▶ [Exercise]: Could you copy out every line of the data where the word "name" occurs?

▶ [Source data]:

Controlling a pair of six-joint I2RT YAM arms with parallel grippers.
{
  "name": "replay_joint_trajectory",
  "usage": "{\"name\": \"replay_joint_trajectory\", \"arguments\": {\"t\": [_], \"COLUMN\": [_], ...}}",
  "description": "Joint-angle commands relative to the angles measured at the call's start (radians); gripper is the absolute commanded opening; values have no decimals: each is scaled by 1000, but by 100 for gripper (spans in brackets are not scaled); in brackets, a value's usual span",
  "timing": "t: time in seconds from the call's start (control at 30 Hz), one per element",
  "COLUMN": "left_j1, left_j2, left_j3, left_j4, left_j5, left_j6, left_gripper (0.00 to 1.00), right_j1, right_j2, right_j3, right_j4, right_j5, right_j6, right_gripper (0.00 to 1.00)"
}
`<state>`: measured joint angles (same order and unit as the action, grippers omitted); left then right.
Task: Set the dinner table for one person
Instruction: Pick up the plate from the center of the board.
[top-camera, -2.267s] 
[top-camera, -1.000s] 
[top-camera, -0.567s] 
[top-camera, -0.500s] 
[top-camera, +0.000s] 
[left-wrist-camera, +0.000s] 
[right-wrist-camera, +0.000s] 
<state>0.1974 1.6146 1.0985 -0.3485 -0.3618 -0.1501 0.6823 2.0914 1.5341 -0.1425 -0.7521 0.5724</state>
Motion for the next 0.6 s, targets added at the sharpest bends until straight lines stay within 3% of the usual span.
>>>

▶ [Response area]:
  "name": "replay_joint_trajectory",
  "usage": "{\"name\": \"replay_joint_trajectory\", \"arguments\": {\"t\": [_], \"COLUMN\": [_], ...}}",

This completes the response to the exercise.